En Allemagne, les bordels ont été fermés le 16 mars et les studios de prostitution se sont vus interdire le droit de recevoir des « clients ». Selon la presse allemande, 80 % des femmes prostituées auraient depuis regagné leur pays d’origine. Cette situation de rupture inédite a conduit la ville de Karlsruhe à tenter une politique abolitionniste.
Depuis le 19 mars, de nombreuses villes comme Stuttgart, Baden Baden et Berlin ont purement et simplement interdit la prostitution, quel que soit le lieu, alors que d’autres, comme Frankfort, n’ont formellement interdit que la prostitution en établissement. Il semble qu’elle s’y poursuive encore dans la rue.

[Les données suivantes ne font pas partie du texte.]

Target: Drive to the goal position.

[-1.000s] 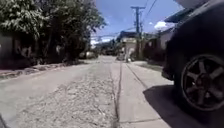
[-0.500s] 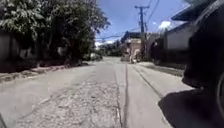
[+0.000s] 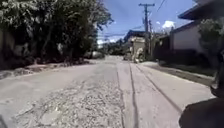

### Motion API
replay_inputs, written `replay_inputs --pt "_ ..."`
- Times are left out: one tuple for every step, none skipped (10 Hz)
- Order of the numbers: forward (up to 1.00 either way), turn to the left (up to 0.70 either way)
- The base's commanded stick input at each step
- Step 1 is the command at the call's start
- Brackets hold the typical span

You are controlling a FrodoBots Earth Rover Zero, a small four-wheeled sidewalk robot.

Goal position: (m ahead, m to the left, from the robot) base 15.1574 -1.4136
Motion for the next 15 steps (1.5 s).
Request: replay_inputs --pt "0.85 -0.34" --pt "0.85 -0.34" --pt "0.85 -0.34" --pt "0.85 -0.34" --pt "0.85 -0.27" --pt "0.85 0.03" --pt "0.85 0.11" --pt "0.85 0.15" --pt "0.85 0.18" --pt "0.85 0.15" --pt "0.85 0.05" --pt "0.85 0.02" --pt "0.85 0.0" --pt "0.85 0.0" --pt "0.85 0.0"
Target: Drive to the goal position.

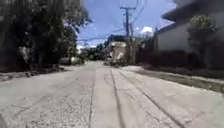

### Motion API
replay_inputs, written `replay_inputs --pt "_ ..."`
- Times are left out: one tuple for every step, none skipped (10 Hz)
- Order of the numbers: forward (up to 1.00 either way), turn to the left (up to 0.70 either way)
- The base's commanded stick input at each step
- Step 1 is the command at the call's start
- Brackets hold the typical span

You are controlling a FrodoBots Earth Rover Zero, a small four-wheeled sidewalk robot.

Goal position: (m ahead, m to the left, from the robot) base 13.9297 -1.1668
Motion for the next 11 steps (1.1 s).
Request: replay_inputs --pt "0.85 0.0" --pt "0.85 0.01" --pt "0.85 0.07" --pt "0.85 0.01" --pt "0.85 -0.07" --pt "0.85 -0.3" --pt "0.85 -0.34" --pt "0.85 -0.34" --pt "0.85 -0.34" --pt "0.85 -0.3" --pt "0.85 -0.09"
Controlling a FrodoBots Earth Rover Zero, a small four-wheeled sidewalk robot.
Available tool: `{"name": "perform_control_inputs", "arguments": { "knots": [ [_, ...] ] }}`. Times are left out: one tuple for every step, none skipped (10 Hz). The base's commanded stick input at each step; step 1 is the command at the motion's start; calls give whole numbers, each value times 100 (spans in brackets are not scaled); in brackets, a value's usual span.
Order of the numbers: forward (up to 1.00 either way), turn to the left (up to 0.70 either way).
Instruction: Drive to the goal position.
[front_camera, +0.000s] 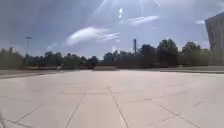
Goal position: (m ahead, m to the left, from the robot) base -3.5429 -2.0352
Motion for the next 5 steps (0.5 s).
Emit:
{"name": "perform_control_inputs", "arguments": {
  "knots": [
    [70, -4],
    [70, -4],
    [70, -4],
    [70, -4],
    [70, -4]
  ]
}}
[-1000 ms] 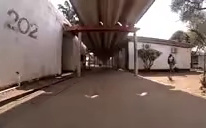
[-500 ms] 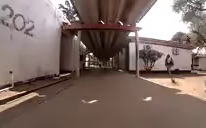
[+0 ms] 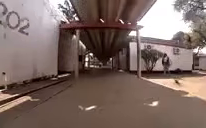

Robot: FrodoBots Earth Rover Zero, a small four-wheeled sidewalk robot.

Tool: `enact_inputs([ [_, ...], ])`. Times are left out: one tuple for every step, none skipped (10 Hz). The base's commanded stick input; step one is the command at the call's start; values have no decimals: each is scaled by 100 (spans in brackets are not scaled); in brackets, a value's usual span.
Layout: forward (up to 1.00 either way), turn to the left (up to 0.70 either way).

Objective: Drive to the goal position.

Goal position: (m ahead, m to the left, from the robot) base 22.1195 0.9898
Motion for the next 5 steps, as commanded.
enact_inputs([
  [50,0],
  [50,0],
  [50,0],
  [50,0],
  [50,0],
])
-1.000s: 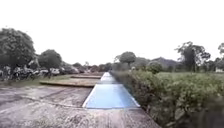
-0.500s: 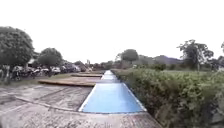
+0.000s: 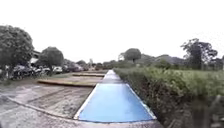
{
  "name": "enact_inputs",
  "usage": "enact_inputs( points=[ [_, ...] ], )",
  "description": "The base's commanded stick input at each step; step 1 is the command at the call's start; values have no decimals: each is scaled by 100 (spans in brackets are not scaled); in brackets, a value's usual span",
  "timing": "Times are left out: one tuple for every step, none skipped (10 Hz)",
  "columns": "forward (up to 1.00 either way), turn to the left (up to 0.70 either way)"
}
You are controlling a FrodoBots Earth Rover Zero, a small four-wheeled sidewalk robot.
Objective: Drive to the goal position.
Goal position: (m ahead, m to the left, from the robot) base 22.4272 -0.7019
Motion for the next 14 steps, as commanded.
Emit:
enact_inputs(
  points=[
    [50, 0],
    [50, 0],
    [50, 0],
    [50, 0],
    [50, 0],
    [50, -5],
    [50, -34],
    [50, -45],
    [50, -23],
    [50, 0],
    [50, 0],
    [50, 0],
    [50, 0],
    [50, 0]
  ],
)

Selon la presse allemande, beaucoup de femmes étrangères, qui composent les quatre cinquièmes des personnes prostituées, auraient regagné leur pays, par exemple la Roumanie, la Bulgarie et la Hongrie. Il n’en resterait aujourd’hui que 20 % en Allemagne. Certaines poursuivent leurs activités clandestinement, chez elles, comme l’écrit Bento, le magazine en ligne du Spiegel. Certaines sont à la rue, d’autres sont désormais confinées dans les bordels où elles exercent habituellement leurs activités malgré le récent texte de 2017 qui interdit aux tenanciers d’héberger les femmes sur les lieux où elles exercent la prostitution. Si certaines le sont gratuitement, d’autres, à en croire l’association Amalie qui accueille les personnes prostituées à Mannheim, sont tenues de continuer à payer les tenanciers entre 100 et 170 € par jour alors qu’elles n’ont plus aucun revenu. La situation des femmes reste donc très difficile en Allemagne. Malgré la légalisation voulue par le pays en 2002, très peu d’entre elles ont des assurances santé puisqu’en immense majorité, elles n’ont pas fait la démarche de se déclarer aux autorités, préférant rester anonymes.

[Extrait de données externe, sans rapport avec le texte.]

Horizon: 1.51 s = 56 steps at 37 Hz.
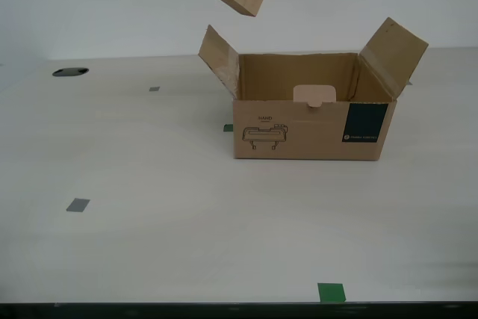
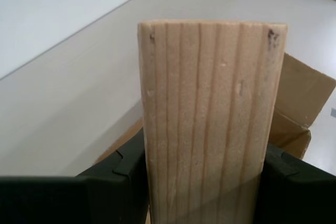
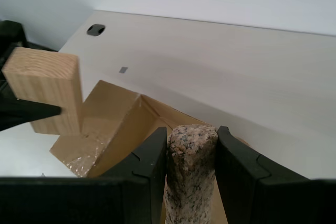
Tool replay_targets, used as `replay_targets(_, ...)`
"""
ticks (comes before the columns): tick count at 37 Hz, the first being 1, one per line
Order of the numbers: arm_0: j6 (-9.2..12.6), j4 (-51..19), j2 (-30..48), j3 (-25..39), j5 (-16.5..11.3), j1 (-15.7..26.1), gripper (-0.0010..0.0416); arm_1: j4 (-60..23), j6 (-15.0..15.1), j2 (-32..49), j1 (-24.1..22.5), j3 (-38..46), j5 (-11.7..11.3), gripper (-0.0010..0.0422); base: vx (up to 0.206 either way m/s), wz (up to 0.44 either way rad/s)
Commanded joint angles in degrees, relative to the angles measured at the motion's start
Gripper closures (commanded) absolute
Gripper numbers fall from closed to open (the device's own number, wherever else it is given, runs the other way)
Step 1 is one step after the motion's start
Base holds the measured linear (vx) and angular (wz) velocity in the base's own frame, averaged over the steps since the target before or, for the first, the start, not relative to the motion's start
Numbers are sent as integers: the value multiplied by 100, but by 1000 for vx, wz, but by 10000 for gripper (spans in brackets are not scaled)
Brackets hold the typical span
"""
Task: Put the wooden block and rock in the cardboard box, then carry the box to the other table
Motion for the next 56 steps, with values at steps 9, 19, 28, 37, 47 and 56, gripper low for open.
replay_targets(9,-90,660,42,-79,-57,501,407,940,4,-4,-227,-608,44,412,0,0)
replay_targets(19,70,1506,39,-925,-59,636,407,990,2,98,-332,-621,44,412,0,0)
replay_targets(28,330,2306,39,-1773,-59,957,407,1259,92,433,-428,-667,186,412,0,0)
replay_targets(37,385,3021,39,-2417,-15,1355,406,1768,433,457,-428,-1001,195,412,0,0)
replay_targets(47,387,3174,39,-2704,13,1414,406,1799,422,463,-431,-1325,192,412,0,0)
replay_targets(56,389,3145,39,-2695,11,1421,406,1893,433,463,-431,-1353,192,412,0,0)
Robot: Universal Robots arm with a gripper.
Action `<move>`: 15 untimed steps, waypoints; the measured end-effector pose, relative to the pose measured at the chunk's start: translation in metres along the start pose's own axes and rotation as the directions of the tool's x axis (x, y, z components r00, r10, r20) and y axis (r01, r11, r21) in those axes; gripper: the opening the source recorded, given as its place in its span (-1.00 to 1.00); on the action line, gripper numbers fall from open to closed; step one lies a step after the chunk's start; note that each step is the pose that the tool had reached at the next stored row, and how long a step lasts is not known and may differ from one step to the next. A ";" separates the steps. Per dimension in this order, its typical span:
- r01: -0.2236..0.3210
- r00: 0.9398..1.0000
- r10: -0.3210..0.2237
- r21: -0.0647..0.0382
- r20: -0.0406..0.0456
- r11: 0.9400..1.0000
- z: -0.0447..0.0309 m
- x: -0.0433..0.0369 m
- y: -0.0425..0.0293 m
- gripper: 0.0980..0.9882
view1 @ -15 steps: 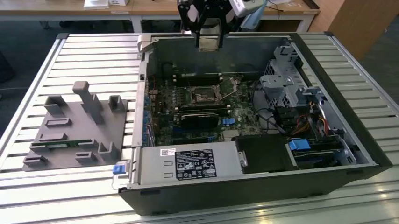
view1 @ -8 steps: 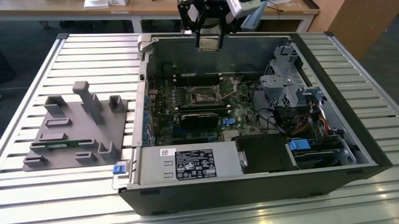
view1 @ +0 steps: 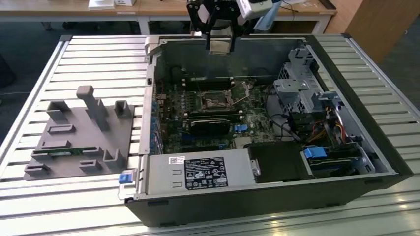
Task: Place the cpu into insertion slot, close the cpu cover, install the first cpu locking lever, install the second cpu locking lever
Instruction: 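Place the cpu into insertion slot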
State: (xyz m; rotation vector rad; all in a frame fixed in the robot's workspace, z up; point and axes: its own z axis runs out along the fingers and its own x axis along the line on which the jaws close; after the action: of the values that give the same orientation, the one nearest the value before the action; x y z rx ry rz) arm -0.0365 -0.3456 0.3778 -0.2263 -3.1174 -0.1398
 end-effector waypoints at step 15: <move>-0.054 0.999 0.054 -0.001 0.005 0.999 0.0006 0.0010 -0.0002 0.00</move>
State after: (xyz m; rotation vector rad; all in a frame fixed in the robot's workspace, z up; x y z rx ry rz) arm -0.0376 -0.3456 0.3772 -0.3111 -3.1125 -0.1404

Dans ce contexte de rupture, la ville de Karlsruhe s’est saisie de l’occasion pour franchir une étape inédite dans un pays qui a libéralisé la prostitution et le proxénétisme. Dans le cadre de la lutte contre la pandémie, son maire, Frank Mentrup, a décidé l’interdiction dans sa ville de tout achat de « service sexuel ». Il a accompagné cette décision d’une déclaration publique en faveur du « modèle nordique » en vigueur en Suède et en France notamment, en se gardant d’indiquer la date à laquelle son décret prendrait fin.
Pour la psycho-traumatologue abolitionniste Ingeborg Kraus, qui a manifesté son opposition à la réclusion des femmes sur les lieux de leur exploitation et préconisé un hébergement provisoire en hôtel, cette initiative est un vrai pas en avant. Avec la survivante Sandra Norak, elle a salué cette décision et adressé le 15 avril une lettre à tou.te.s les président.es des länder ainsi qu’à la chancelière Angela Merkel pour leur demander de revoir la loi allemande sur la prostitution. Elles y invitent les élu.es à l’aligner sur les recommandations du Parlement Européen et de l’Assemblée du Conseil de l’Europe en pénalisant les « clients », proposent le maintien de la fermeture des bordels, la lutte contre le proxénétisme ainsi qu’une aide effective à la sortie de prostitution. Une pétition a également été mise en ligne.